It certainly seems disrespectful to have such a huge media circus around the book’s publication, including now reports on the “backlash” about Atticus’s characterization, when Harper Lee famously detests publicity. It seems hard to believe reports that she is “excited” for the book to be out in the world, when she hated all the attention that To Kill A Mockingbird brought and became a media recluse.

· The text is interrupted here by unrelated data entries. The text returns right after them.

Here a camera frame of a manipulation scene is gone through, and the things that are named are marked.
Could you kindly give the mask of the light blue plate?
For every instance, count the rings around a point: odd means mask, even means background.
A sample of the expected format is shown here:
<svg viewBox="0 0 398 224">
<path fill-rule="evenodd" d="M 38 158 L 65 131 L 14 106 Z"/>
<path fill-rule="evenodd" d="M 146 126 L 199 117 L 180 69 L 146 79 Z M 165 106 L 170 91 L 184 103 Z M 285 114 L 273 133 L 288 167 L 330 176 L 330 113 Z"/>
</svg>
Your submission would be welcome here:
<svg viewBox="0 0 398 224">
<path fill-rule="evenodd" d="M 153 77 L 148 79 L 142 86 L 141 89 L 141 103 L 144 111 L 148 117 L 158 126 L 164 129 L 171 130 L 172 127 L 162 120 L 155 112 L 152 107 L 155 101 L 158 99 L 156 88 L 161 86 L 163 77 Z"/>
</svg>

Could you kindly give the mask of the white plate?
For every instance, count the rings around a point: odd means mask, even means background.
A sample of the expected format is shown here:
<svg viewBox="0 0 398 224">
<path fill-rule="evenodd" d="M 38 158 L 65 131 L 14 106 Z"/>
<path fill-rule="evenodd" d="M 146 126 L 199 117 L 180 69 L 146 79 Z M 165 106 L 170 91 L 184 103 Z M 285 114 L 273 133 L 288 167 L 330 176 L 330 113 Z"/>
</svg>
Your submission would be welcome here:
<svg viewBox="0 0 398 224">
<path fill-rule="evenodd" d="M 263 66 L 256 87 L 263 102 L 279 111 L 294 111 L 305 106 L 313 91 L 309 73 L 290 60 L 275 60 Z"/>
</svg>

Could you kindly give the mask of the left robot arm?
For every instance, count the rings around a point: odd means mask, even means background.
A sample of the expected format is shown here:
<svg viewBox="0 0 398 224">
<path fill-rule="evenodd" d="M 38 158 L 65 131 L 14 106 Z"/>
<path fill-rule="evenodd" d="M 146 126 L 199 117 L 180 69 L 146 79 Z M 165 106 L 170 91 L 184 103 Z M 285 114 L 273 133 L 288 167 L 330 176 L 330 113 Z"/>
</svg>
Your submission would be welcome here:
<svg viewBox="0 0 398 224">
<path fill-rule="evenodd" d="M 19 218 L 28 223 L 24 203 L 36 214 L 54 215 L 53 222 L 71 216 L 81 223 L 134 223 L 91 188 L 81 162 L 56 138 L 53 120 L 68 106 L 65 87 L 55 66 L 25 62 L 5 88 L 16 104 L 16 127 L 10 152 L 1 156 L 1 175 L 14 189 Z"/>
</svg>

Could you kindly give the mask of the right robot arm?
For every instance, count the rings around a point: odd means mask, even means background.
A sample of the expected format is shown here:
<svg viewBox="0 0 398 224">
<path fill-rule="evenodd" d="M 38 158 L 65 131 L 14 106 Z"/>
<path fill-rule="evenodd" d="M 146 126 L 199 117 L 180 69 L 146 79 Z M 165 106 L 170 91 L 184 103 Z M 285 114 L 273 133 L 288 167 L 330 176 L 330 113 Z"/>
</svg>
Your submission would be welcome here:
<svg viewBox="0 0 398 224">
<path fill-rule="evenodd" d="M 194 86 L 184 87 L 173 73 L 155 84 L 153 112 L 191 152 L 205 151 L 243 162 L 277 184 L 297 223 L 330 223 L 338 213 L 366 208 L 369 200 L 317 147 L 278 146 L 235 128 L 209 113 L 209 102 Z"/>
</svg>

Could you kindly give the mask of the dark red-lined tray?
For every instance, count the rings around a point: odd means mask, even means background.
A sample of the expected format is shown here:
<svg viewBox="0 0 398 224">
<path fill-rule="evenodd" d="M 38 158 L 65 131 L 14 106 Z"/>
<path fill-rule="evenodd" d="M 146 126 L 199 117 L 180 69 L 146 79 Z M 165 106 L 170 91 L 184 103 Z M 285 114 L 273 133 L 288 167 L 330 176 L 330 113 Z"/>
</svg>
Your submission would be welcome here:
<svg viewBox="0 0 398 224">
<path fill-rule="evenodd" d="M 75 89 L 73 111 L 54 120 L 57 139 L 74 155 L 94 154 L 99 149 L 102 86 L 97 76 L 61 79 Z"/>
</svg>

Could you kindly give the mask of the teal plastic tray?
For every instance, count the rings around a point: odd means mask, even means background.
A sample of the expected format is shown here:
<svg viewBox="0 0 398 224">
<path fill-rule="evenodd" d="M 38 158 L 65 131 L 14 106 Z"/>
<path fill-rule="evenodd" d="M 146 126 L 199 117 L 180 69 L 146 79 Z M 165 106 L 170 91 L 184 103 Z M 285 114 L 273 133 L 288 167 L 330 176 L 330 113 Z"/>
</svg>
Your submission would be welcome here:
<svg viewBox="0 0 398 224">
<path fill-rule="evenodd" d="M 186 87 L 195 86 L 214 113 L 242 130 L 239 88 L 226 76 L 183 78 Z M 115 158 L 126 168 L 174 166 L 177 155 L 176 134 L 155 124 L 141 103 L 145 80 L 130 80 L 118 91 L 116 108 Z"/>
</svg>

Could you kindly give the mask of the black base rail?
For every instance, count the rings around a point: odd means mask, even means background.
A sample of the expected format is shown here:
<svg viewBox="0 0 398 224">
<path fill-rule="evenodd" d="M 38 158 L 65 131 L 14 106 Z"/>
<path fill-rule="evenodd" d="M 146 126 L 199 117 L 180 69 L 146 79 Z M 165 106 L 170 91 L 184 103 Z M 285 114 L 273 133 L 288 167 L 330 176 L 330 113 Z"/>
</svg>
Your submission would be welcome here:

And let’s not forget that this is an early effort at her debut. People are already commenting on how the prose isn’t as strong as the prose in To Kill A Mockingbird, but why would it be? The book was a first attempt, and it wasn’t edited to the point that it was ready for publication, because it was set aside in favor of a new novel focussing on Scout’s childhood instead. Go Set A Watchman should be a piece of purely scholarly interest, like an author’s juvenilia or handwritten early drafts or their letters gathered for publication after their death. Yet it is being published as though it were a full novel in its own right, intended to follow on from To Kill A Mockingbird and exist separately from it. And that, regardless of the novel’s background, is troubling because of the way it will affect perceptions of Lee and her works.

As Harper Lee reportedly once stated, Mockingbird said what she wanted to say, and she was not going to say it again. So if Go Set A Watchman changes or even contradicts that message, is that really something she wanted adding to her literary legacy? And if we read it and discuss it, and it turns out that she didn’t truly consent to it being published, are we complicit in that manipulation?